Available data:
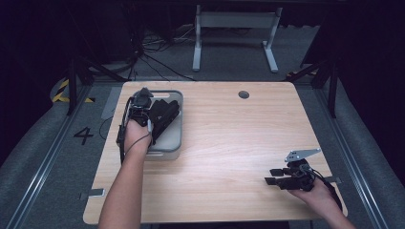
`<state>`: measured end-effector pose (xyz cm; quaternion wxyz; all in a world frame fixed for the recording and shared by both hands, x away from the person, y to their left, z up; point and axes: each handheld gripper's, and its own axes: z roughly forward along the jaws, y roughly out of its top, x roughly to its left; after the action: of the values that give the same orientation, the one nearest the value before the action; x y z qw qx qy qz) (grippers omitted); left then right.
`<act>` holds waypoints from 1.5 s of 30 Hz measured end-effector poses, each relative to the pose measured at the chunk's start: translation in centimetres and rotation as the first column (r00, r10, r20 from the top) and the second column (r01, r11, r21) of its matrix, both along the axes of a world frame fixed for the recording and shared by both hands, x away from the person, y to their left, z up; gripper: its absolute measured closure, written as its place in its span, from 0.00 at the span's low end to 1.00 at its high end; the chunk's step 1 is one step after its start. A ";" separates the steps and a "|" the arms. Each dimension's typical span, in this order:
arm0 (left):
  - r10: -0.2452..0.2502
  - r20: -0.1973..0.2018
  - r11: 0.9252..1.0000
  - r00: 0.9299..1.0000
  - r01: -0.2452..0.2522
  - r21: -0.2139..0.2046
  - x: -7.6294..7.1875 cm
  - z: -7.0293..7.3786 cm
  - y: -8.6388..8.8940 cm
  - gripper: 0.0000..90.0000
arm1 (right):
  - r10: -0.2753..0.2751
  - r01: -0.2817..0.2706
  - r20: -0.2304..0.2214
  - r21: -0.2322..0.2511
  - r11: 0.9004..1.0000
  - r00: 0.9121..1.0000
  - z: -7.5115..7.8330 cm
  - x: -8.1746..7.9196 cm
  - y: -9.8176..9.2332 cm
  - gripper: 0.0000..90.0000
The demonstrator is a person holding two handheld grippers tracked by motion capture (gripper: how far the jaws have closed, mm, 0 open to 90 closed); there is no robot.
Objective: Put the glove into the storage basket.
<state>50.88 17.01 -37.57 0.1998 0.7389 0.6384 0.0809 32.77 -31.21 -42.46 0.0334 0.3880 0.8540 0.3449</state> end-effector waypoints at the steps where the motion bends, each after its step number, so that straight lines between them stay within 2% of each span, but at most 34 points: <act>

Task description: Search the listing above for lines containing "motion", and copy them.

Answer for this exercise:
The demonstrator is a person holding two handheld grippers tracked by motion capture (gripper: how far the jaws have closed, mm, 0 open to 90 closed); there is no robot.
<state>50.88 17.01 -37.57 0.1998 0.7389 0.6384 0.0809 32.77 -31.21 -42.46 0.0334 0.3880 0.8540 0.3449</state> end-effector waypoints at the steps where the motion bends, each after its step number, so that straight lines between them stay within 2% of each span, but at most 34 points: <act>

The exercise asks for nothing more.